▸ WORK TASK
Of all the lines below, return only those starting with the line holding "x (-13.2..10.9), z" and going on through the line holding "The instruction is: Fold", exactly as written.

▸ MATERIAL FOR THIS TASK
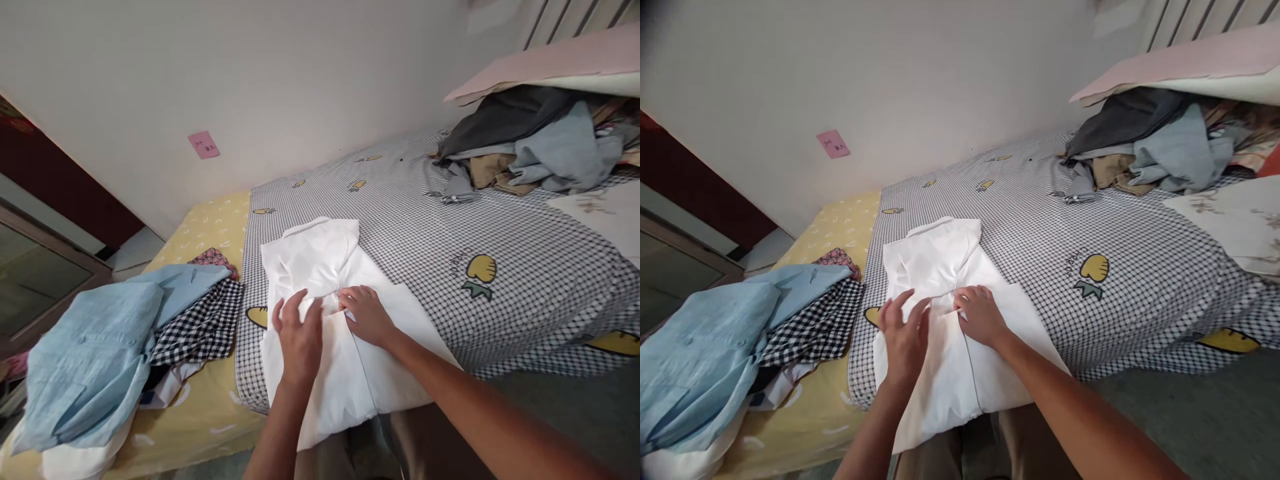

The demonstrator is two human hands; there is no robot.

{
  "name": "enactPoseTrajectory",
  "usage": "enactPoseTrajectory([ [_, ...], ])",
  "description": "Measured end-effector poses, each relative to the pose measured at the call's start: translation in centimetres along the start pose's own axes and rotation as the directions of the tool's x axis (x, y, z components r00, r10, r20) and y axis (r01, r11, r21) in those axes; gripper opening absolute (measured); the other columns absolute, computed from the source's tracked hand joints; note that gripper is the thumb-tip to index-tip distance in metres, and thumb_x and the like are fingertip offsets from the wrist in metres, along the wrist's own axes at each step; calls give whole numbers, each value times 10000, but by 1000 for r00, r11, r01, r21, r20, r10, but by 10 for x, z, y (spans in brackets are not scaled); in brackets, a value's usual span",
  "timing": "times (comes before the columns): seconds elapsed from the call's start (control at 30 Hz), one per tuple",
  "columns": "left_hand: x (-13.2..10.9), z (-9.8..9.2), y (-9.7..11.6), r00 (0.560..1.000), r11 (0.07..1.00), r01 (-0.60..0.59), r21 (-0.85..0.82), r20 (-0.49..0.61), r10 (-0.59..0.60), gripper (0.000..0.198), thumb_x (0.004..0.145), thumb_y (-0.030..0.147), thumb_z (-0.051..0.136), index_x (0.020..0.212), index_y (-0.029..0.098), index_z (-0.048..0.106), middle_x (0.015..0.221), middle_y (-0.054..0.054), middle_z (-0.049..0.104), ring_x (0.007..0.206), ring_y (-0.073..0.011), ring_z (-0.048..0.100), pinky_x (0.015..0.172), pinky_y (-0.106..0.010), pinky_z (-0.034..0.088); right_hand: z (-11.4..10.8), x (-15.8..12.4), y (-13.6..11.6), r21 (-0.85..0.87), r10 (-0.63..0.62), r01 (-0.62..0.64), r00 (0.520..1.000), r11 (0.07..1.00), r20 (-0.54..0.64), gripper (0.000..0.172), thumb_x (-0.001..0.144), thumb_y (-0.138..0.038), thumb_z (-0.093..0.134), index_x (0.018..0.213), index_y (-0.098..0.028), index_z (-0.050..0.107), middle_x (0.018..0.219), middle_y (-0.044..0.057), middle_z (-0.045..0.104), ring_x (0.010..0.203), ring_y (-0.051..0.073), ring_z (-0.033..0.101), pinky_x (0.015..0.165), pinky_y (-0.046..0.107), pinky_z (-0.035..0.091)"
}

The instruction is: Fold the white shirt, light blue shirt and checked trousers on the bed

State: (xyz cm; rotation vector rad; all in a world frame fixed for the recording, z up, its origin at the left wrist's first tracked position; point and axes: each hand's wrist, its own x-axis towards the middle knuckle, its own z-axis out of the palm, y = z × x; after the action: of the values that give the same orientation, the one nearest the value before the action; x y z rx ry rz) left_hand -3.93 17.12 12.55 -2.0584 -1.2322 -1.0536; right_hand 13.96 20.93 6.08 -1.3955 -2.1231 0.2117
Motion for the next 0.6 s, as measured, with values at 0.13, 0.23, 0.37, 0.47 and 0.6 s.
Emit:
enactPoseTrajectory([
  [0.13,-21,-19,-2,985,984,164,-65,-49,-167,300,950,31,460,944,216,695,1036,-56,709,1021,-146,662,1138,-428,336,0,1,0,25,14,-14,1000,1000,10,120,838,-156,562,883,-249,622,1223,50,680,1186,240,554,1120,472,310],
  [0.23,-41,-13,4,969,990,111,-85,232,-88,401,979,75,422,1182,293,692,1269,-35,715,1225,-169,625,1230,-496,181,1,2,1,52,15,-16,1000,999,21,122,839,-161,564,898,-250,623,1230,55,674,1205,244,546,1143,481,283],
  [0.37,-60,24,6,854,994,102,50,508,-113,479,1021,298,442,1494,370,457,1555,-21,512,1453,-250,439,1227,-607,188,3,1,3,59,4,-4,1000,998,8,173,831,-137,548,933,-252,628,1245,64,666,1220,248,537,1141,483,281],
  [0.47,-61,47,2,801,989,97,114,580,-146,495,1032,341,393,1524,398,385,1613,-13,417,1486,-267,390,1193,-657,262,4,1,3,99,6,-6,1000,995,2,189,834,-129,540,942,-250,638,1239,67,670,1230,243,532,1146,477,272],
  [0.6,-54,59,-2,791,988,61,142,596,-135,489,1034,345,385,1516,421,382,1603,-20,435,1480,-291,400,1158,-679,315,6,5,4,152,42,-43,999,987,5,194,840,-124,545,939,-250,654,1254,59,674,1255,233,529,1166,484,248],
])
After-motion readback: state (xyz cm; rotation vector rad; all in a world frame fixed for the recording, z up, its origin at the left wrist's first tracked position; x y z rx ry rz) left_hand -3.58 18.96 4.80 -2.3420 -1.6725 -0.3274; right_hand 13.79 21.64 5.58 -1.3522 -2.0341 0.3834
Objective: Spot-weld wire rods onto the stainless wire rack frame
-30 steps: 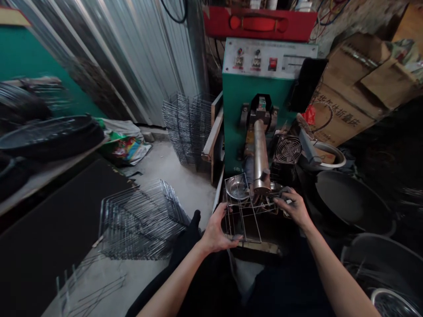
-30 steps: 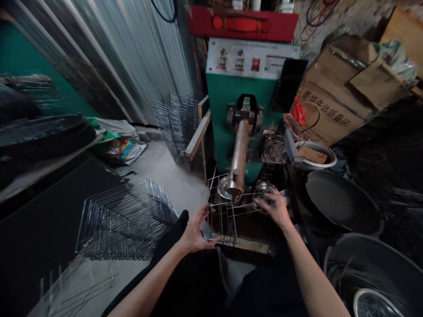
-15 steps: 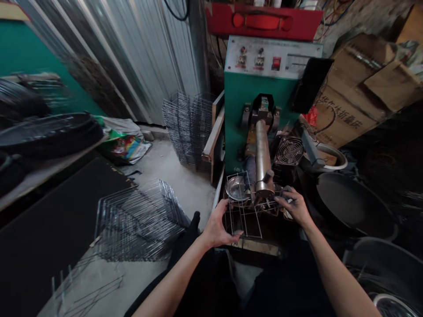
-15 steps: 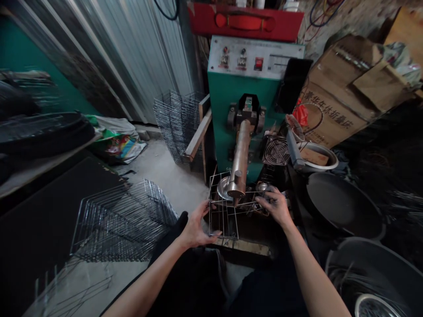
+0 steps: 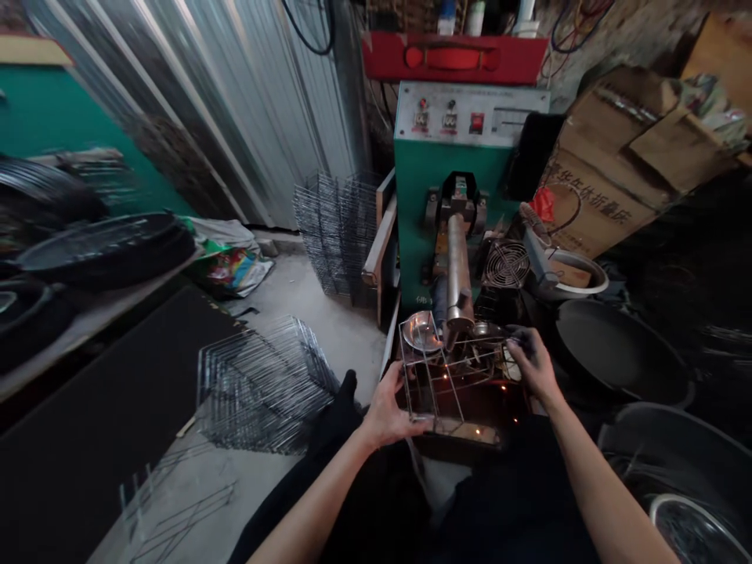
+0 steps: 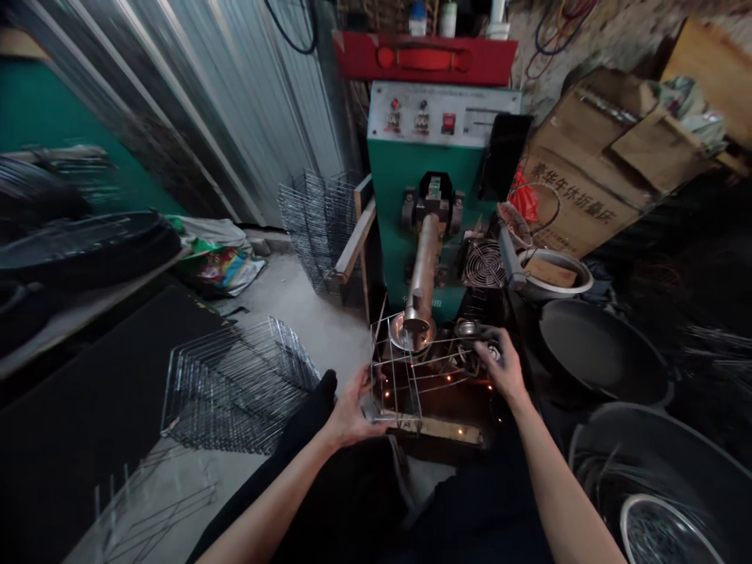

▸ SOLVED PROBLEM
  "columns": "left_hand: x (-13.2..10.9), z (-9.8..9.2), y (-9.7..11.6), r00 (0.560..1.000), r11 (0.07..1.00), r01 (-0.60..0.59), r21 (-0.85..0.82), r20 (-0.49..0.61), r10 (-0.59..0.60), gripper (0.000..0.198), thumb_x (0.004..0.145), thumb_y (-0.030..0.147), thumb_z (-0.051..0.136), index_x (0.020..0.212), index_y (-0.029..0.098), index_z (-0.048..0.106), middle_x (0.015..0.221), middle_y (-0.054..0.054), middle_z (-0.049..0.104), ring_x (0.007..0.206), ring_y (-0.073..0.011), ring_z (-0.048..0.100), pinky_x (0.015..0.172), pinky_y (-0.106..0.010), pinky_z (-0.034..0.088); right_hand: z (-11.4..10.8), x (-15.8..12.4), y (-13.6..11.6), r21 (-0.85..0.87), r10 (-0.63..0.62), r01 (-0.62..0.64), r00 (0.520..1.000), r11 (0.07..1.00), r20 (-0.54..0.64), gripper (0.000..0.172), thumb_x (-0.001..0.144), thumb_y (-0.138..0.038), thumb_z (-0.093..0.134), index_x (0.018..0.213), index_y (-0.098..0.028), index_z (-0.050..0.107), middle_x (0.018..0.219), middle_y (-0.044..0.057), middle_z (-0.045..0.104), ring_x (0.010..0.203), ring_y (-0.051..0.073), ring_z (-0.033..0.101), pinky_x (0.015..0.165), pinky_y (-0.046..0.107), pinky_z (-0.035..0.091)"
}

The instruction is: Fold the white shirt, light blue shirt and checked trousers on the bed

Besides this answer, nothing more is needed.